Upcycled food is made with ingredients that would otherwise not have been consumed by humans. It is produced and sourced using verified supply chains and overall has a positive impact on the environment. Upcycled food is safe and often healthy and uses innovative ways to be more efficient. 

With so much food going to waste every day when there are so many hungry people in the world, trying to minimize food waste and make the most out of what already exists before creating more. We’ll take a closer look at upcycling food to answer all questions that arise from one of the coolest food movements around. 

What Is Upcycled Food?

The word that comes to mind for many with upcycled is recycled. Note that these do not mean the same thing! Upcycled food does not refer to food that has been used or eaten before in someone else’s mouth! Instead, upcycling refers to using foods or parts of foods that would typically be discarded and trying to repurpose it with the goal of having zero waste in the food production process. 

As an innovative way to create high-quality food out of surplus food, upcycling food is a consumer product-based solution, meaning that it is a very scalable and economically sustainable solution. By transforming food that would have been wasted into edible food, 

Juice pulp, grains, and food scraps from restaurants, breweries, and supermarkets are finding new life as delicious new products. This also includes ‘ugly’ produce that doesn’t even get to market because growers don’t believe people will want to buy it, such as hail-damaged fruit. 
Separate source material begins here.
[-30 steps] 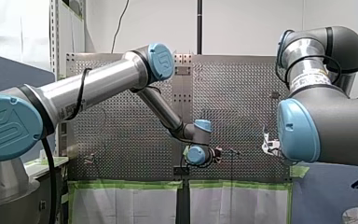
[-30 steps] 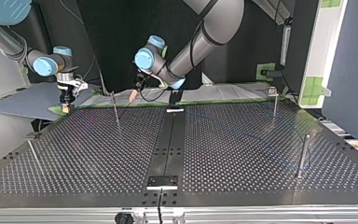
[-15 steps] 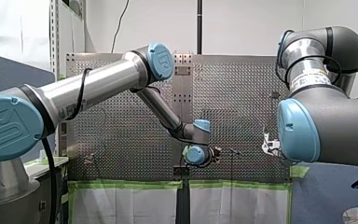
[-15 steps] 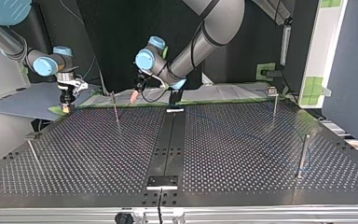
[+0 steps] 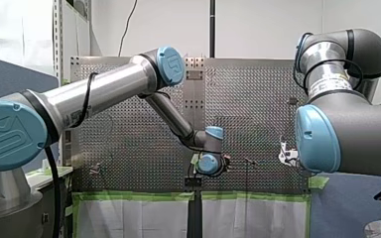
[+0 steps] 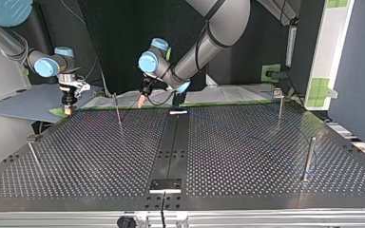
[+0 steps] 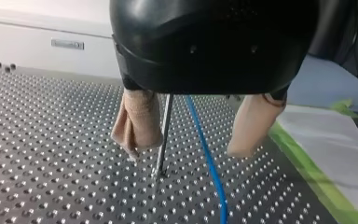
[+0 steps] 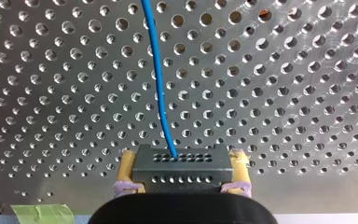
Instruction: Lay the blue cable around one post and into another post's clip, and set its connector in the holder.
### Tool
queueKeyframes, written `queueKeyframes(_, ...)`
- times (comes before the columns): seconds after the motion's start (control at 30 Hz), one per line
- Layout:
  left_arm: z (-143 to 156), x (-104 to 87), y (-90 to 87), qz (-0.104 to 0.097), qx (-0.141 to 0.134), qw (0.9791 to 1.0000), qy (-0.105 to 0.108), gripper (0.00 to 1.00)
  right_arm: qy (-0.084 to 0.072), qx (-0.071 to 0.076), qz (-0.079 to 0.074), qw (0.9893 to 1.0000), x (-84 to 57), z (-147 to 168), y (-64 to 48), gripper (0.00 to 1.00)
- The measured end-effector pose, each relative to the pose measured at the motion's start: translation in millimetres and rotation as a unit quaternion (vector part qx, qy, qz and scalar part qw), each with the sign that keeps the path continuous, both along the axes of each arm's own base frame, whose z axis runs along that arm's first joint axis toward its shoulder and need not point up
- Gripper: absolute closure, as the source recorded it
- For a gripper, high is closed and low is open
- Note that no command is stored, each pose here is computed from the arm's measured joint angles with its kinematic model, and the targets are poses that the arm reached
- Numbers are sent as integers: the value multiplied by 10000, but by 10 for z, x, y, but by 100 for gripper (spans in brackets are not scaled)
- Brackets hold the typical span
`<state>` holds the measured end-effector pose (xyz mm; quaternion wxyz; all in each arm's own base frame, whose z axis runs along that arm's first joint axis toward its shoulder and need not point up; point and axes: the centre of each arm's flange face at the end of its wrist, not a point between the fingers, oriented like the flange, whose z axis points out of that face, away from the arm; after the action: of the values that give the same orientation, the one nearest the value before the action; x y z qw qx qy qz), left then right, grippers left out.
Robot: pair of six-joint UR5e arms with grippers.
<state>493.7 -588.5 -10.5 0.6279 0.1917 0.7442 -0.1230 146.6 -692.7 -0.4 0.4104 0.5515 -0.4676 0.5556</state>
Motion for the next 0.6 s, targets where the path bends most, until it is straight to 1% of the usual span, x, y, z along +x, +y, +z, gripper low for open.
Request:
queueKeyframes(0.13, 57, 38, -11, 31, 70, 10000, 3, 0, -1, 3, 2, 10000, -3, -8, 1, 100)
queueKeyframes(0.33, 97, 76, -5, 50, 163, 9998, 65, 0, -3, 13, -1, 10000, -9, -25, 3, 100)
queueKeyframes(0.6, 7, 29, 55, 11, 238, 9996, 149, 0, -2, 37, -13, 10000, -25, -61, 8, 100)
Proponents of upcycled food are not suggesting that we eat rotten food, but the food that is thrown out as a byproduct of something, for example, the pulp of fresh juice, or the perfectly good flesh remaining in fruit or vegetables after the bad or marked parts have been cut out, can be reused to make something healthy and delicious. 


The best-case scenario for food waste typically would be that it ends up in animal feed, and in the worst case that it ends up in a landfill or being incinerated. This wastage is so unnecessary that it should be avoided if it possibly can be. 

While the concept may sound promising, you might not yet be convinced by the products that might come out of waste. If you’re wondering whether these products can actually taste good, we’ll give you some concrete examples that you can relate to of products that will hopefully get your mouth watering. 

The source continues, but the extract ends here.